→ Your task:
In the listing below, a line holding "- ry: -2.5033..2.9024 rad" and a line holding "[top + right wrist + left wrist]" mark the range. Retype both exactly, with all lines between them.
◇ ◇ ◇ ◇
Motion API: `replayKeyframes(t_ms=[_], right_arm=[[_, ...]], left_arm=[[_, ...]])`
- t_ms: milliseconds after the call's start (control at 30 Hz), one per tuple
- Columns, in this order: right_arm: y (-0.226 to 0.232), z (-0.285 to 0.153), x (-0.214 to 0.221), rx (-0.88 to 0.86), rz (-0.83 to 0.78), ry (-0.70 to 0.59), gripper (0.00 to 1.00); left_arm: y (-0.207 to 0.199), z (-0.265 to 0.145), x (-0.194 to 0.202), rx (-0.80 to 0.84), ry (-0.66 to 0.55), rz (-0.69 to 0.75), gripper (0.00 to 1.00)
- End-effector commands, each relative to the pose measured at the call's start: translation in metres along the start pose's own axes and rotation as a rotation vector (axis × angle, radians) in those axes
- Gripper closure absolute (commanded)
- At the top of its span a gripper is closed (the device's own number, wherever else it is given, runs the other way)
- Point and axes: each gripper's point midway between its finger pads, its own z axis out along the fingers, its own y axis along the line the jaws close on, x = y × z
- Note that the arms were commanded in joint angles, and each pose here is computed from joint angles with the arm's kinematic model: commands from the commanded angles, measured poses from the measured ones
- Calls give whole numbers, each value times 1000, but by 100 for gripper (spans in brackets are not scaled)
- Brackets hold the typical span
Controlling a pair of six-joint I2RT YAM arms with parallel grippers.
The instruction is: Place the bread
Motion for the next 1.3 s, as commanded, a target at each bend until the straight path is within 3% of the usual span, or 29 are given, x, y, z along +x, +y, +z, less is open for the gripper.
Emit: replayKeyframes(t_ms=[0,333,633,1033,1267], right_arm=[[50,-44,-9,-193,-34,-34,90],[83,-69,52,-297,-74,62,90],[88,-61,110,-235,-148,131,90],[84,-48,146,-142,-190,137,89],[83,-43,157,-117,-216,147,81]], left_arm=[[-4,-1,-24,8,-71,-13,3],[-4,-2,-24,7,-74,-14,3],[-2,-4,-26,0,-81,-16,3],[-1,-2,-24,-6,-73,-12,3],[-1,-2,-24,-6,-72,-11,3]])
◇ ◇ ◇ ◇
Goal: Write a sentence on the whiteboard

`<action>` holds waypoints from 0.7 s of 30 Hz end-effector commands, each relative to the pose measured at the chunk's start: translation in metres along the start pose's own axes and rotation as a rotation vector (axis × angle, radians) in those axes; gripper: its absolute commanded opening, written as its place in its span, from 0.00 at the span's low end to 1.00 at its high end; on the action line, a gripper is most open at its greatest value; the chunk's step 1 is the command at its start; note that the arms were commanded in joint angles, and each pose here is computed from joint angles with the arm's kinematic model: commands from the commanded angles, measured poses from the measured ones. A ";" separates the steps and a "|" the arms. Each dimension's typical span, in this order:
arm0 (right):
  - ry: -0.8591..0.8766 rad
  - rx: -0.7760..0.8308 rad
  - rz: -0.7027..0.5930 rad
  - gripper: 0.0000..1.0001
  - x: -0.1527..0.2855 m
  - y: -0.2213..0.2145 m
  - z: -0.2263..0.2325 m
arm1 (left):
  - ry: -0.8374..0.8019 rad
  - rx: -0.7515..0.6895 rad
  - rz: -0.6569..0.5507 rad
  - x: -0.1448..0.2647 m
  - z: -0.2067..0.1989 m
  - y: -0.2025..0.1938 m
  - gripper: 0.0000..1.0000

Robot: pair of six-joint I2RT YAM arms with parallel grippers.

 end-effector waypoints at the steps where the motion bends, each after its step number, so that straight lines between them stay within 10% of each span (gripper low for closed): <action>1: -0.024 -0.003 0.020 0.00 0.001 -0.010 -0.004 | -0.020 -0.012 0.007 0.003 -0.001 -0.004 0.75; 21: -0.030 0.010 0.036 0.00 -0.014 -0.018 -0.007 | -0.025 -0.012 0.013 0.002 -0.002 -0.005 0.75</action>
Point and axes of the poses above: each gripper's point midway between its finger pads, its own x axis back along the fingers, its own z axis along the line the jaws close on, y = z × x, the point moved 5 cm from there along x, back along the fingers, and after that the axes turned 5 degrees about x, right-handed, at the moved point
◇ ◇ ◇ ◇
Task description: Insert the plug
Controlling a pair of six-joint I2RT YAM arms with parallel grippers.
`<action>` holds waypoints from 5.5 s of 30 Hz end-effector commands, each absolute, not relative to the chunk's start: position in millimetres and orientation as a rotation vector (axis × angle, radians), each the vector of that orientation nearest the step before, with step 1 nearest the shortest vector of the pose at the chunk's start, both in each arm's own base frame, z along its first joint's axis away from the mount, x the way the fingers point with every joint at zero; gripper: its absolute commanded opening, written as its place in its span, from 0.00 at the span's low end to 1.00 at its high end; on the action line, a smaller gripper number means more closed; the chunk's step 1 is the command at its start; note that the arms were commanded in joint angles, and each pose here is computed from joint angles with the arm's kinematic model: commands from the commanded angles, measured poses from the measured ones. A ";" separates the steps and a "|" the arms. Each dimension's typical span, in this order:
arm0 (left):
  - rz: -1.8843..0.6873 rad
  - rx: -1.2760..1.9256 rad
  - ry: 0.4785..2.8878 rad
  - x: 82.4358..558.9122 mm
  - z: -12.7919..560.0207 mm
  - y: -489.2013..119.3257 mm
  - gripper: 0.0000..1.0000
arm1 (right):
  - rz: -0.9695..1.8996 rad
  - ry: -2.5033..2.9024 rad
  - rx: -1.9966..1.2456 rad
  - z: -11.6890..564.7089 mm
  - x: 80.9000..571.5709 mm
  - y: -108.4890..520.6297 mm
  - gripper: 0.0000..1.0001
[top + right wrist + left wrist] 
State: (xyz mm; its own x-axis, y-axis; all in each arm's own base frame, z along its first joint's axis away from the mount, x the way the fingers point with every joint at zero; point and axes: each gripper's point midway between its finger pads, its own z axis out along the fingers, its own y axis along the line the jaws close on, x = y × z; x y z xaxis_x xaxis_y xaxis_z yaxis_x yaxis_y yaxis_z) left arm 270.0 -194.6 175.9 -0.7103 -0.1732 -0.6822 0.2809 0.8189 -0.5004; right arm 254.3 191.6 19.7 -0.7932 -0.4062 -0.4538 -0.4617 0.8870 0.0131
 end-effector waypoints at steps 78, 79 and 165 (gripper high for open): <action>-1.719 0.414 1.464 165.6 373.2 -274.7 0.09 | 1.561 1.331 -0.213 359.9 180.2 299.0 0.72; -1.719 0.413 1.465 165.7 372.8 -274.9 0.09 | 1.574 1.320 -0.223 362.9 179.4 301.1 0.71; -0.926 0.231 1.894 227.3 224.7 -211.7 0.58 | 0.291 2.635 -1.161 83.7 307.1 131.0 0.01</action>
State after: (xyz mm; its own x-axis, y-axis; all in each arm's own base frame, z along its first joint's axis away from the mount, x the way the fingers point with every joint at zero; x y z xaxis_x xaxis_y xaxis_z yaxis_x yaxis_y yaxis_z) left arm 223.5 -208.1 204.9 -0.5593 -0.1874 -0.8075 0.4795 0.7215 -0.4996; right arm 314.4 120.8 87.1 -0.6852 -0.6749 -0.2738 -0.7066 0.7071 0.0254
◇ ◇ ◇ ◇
→ Completed task:
  - ry: -2.5033..2.9024 rad
  - rx: -1.9966..1.2456 rad
  - z: -11.6890..564.7089 mm
  - x: 80.9000..571.5709 mm
  - y: -108.4890..520.6297 mm
  - gripper: 0.0000..1.0001
[top + right wrist + left wrist] 

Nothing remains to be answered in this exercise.